Farisei e Sadducei siamo noi quando ci opponiamo al cambiamento che Cristo viene a
suggerire alla nostra vita. E spesso è la rigidità che ci impedisce di cambiare,
l’attaccamento ai rituali, la volontà di preservare la comodità o i privilegi. Si è fatto sempre
così! È il rigido rituale che spegne sul nascere il desiderio di Cristo di scuoterci dal nostro
torpore. Come direbbe Jung, «ciò a cui opponi resistenza persiste. Ciò che accetti può
essere cambiato».
Un nuovo inizio è sempre una sfida, un rischio, una sorpresa. Neppure Giovanni sa
esattamente dove porta la strada che invita a spianare. Nel seguito del Vangelo lui stesso
resterà sorpreso dalla novità di Gesù. Si è aperto al cambiamento, ora occorre lasciarsi
sorprendere.
Se davvero vogliamo partire, allora prepariamo la strada. La volontà di cambiare è
reale se ci diamo da fare concretamente per preparare il terreno dove mettere i piedi.
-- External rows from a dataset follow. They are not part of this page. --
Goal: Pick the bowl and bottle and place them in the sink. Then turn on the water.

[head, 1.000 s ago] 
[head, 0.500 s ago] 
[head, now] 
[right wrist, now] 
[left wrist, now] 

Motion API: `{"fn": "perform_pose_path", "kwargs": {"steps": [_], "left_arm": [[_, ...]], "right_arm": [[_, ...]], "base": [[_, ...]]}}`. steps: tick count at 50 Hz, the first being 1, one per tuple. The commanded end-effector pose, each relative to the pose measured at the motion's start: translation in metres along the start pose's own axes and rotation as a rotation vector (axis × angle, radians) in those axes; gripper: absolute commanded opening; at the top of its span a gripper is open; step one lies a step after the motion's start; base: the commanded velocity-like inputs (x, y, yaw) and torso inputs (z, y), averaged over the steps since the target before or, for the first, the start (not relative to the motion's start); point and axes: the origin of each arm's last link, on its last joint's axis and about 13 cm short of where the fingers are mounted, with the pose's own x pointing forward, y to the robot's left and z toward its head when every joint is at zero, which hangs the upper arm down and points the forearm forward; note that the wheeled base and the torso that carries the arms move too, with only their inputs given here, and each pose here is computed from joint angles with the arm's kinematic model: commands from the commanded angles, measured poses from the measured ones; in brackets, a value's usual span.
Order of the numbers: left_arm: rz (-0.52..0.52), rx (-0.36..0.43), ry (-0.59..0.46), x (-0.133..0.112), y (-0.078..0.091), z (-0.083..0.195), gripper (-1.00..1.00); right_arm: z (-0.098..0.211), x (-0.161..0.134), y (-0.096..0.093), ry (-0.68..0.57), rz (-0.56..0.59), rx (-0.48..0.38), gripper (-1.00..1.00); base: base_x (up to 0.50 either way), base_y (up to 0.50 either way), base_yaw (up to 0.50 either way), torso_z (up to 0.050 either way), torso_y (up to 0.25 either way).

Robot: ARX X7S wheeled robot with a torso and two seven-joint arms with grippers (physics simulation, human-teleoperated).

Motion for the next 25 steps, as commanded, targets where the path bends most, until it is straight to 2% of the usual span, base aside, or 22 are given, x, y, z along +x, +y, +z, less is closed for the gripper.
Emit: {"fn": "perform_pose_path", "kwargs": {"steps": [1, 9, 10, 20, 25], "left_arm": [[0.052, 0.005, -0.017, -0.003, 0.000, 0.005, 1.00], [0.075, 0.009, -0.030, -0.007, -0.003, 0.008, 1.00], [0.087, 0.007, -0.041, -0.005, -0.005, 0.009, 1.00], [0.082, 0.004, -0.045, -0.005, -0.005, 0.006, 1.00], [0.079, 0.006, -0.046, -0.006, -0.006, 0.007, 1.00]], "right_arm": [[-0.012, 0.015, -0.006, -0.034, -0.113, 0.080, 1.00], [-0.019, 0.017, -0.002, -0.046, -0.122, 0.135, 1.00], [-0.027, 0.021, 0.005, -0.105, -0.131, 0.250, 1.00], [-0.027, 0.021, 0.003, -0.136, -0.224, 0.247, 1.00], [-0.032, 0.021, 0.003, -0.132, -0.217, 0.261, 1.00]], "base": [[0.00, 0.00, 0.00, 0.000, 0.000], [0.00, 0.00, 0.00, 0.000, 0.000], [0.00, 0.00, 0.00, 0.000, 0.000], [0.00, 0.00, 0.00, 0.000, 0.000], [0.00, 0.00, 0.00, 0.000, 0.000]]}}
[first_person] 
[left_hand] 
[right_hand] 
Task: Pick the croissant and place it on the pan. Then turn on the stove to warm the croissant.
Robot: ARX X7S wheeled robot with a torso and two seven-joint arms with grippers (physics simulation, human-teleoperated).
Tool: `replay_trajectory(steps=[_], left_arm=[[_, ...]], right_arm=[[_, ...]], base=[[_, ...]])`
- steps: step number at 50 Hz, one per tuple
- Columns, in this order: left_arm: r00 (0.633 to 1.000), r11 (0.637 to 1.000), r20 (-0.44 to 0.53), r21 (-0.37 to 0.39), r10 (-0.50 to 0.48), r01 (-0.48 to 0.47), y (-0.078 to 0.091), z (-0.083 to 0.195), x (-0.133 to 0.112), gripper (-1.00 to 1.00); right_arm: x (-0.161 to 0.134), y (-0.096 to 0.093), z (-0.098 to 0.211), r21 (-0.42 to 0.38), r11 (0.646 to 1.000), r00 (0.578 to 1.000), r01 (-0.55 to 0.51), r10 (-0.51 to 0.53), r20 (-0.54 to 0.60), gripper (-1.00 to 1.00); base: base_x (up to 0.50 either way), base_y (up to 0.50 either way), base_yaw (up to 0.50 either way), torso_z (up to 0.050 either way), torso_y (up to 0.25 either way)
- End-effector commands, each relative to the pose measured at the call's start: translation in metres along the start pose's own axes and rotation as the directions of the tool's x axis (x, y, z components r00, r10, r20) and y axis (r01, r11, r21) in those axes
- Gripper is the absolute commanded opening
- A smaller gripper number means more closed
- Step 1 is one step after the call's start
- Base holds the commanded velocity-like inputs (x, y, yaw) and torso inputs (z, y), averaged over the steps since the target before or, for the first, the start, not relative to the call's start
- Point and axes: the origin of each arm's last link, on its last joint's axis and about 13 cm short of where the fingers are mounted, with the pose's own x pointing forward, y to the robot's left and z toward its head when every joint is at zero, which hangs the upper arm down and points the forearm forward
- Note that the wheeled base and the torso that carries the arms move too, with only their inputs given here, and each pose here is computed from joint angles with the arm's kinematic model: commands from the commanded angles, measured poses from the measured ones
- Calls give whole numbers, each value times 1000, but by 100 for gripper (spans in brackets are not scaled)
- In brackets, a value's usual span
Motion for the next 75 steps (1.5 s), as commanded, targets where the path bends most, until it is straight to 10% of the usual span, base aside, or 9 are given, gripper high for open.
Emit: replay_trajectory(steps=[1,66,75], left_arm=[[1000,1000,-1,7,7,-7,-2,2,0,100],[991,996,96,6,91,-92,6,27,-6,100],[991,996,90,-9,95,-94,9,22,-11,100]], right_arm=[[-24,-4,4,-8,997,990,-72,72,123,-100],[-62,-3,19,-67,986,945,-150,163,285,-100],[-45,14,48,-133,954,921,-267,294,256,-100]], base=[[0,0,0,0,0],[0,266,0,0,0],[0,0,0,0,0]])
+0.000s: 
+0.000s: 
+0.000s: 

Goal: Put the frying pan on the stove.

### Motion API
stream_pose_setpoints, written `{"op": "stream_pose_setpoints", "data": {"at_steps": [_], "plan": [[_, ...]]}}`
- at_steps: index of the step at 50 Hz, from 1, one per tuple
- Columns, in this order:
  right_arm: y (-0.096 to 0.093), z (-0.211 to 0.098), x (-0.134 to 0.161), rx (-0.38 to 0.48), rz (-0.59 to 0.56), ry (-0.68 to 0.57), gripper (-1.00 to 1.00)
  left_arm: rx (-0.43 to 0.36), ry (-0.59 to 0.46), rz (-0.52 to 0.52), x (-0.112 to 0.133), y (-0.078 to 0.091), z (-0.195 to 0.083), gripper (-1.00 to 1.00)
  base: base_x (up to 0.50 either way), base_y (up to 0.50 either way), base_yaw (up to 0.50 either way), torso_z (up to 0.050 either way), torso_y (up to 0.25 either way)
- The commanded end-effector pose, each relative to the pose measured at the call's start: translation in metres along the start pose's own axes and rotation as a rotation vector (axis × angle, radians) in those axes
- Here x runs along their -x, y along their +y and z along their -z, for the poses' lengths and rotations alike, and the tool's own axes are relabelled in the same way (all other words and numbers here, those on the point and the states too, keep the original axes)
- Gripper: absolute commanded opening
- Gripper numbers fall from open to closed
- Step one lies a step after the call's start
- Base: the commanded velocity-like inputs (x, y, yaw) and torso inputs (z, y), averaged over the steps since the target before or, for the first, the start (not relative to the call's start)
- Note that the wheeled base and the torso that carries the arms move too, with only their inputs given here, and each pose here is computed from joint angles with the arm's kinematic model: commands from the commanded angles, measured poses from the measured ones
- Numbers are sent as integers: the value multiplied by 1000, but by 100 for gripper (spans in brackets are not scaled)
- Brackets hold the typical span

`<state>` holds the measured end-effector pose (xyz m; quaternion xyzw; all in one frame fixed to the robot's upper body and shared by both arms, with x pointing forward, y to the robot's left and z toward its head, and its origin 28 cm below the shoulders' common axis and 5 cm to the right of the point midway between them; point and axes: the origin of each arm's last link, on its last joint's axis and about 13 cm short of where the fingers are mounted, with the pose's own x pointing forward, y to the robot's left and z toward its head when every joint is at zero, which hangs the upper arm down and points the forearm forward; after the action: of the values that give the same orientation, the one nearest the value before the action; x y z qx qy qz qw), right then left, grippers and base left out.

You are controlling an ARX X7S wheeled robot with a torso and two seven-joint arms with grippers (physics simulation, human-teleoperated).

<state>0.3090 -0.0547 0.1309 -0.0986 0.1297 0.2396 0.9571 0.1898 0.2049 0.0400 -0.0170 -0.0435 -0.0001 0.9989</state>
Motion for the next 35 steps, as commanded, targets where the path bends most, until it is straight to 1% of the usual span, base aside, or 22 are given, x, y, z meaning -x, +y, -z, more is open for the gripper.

Spesso il desiderio di riconciliazione in una relazione resta una parola o un pensiero senza
nessun segno di concretezza. Se vogliamo veramente fare un viaggio, allora ci diamo da
fare per renderlo possibile.
Il battesimo segna un inizio, una volontà di camminare, perciò non può essere ricevuto
se non si ha alcuna reale intenzione di cambiare. Come Ignazio e come lo stesso Giovanni
Battista, nel battesimo abbandoniamo l’abito dell’uomo vecchio per prendere un vestito
nuovo.
La madre non può conservare in sé il bambino e l’albero non può impedire al seme di
germogliare. La vita ci chiede continuamente di cambiare. Le stagioni ci ripropongono
continuamente un nuovo inizio: la scure torna a essere posta alla radice dell’albero e il
grano prima o poi dovrà essere vagliato. La vita ci chiede di generare, di portare frutto, ci
chiede di cambiare. Se non siamo disposti a ricominciare, siamo già morti.
Leggersi dentro
–
Quali sentimenti suscita in te l’idea del cambiamento?
–
Ci sono situazioni della tua vita in questo momento che chiedono un nuovo inizio?
[1] Nel gioco dell’oca, la casella 58 (“scheletro”), posizionata poco prima dell’arrivo
(casella 63), rimanda il giocatore alla casella 1.